--- DATA EXCERPTS Enclosed Below ---
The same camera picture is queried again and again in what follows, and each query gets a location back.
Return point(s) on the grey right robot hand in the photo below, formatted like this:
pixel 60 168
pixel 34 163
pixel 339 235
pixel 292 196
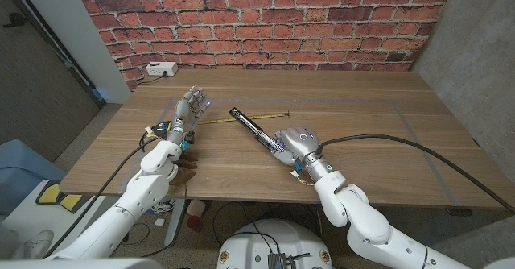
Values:
pixel 301 142

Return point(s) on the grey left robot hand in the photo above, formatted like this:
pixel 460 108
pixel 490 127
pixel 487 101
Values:
pixel 187 110

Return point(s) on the long black stapler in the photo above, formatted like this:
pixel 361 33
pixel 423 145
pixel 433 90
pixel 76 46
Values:
pixel 249 122

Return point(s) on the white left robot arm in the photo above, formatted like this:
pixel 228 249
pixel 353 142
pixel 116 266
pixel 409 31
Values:
pixel 133 200

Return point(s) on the yellow tape measure black case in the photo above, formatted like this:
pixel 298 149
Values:
pixel 273 115

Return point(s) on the white power strip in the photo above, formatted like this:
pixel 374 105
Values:
pixel 161 68

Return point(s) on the brown wooden object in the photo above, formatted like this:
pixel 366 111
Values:
pixel 185 175

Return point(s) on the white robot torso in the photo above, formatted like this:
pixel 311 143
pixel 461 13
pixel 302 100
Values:
pixel 277 241

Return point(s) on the red and white bottle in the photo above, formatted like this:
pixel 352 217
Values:
pixel 196 214

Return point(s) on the grey metal table leg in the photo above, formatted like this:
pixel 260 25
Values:
pixel 175 220

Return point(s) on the small white adapter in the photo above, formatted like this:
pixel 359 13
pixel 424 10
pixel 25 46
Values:
pixel 159 221

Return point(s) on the yellow pad with black edge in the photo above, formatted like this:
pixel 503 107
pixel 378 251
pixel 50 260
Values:
pixel 50 194

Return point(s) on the white flat platform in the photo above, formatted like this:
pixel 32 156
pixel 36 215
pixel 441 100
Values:
pixel 60 224

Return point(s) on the small black flat object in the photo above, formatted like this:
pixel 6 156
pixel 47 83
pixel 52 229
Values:
pixel 458 212

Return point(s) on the blue plastic bin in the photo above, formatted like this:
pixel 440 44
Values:
pixel 24 168

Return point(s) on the white shoe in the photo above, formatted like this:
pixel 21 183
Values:
pixel 37 244

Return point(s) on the printed brick wall backdrop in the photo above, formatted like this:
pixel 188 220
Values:
pixel 261 27
--- End of Enclosed DATA EXCERPTS ---
WORK ORDER: From the listing above, repeat only the lines between the line containing "pixel 292 196" and the line containing "Return point(s) on the long", those two included. Pictures are not part of the copy.

EXERCISE OUTPUT:
pixel 292 196
Values:
pixel 301 142

Return point(s) on the grey left robot hand in the photo above, formatted like this:
pixel 460 108
pixel 490 127
pixel 487 101
Values:
pixel 187 110

Return point(s) on the long black stapler in the photo above, formatted like this:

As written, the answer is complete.